*WORK REQUIRED*
In the data below, which lines contain "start"? List them by copying each one.

RAW DATA: Begin

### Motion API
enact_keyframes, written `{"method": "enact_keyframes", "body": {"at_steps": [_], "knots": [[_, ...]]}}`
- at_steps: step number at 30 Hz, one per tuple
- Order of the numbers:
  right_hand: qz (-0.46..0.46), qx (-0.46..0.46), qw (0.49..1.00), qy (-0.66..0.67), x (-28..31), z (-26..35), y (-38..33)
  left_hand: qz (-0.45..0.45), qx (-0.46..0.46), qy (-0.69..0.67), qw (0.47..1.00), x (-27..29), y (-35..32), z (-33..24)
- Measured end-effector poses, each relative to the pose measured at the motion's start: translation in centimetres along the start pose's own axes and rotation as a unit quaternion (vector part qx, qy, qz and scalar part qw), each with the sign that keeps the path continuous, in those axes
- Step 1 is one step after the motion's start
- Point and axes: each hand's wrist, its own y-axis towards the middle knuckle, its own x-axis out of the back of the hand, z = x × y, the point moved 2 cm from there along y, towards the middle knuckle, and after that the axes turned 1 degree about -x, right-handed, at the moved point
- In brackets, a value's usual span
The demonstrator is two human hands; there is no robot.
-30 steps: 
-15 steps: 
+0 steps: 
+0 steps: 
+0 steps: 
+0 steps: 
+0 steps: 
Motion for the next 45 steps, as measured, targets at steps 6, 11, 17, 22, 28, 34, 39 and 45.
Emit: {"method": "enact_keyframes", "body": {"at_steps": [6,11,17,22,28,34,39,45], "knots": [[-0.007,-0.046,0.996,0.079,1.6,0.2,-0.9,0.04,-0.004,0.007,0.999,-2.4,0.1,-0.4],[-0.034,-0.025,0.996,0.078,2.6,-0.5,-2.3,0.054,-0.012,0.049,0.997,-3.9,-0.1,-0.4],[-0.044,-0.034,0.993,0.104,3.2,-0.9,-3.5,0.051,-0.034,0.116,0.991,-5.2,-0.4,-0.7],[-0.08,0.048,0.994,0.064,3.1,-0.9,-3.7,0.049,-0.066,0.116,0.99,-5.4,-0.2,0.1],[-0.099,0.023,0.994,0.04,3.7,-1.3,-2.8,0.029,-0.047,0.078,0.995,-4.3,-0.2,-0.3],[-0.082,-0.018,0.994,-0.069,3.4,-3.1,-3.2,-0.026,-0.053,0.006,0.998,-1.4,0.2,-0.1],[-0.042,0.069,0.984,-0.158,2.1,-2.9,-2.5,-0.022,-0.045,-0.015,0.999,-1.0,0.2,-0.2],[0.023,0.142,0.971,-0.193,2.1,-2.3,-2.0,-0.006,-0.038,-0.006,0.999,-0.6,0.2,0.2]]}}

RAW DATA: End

*RESULT*
- Measured end-effector poses, each relative to the pose measured at the motion's start: translation in centimetres along the start pose's own axes and rotation as a unit quaternion (vector part qx, qy, qz and scalar part qw), each with the sign that keeps the path continuous, in those axes
- Step 1 is one step after the motion's start

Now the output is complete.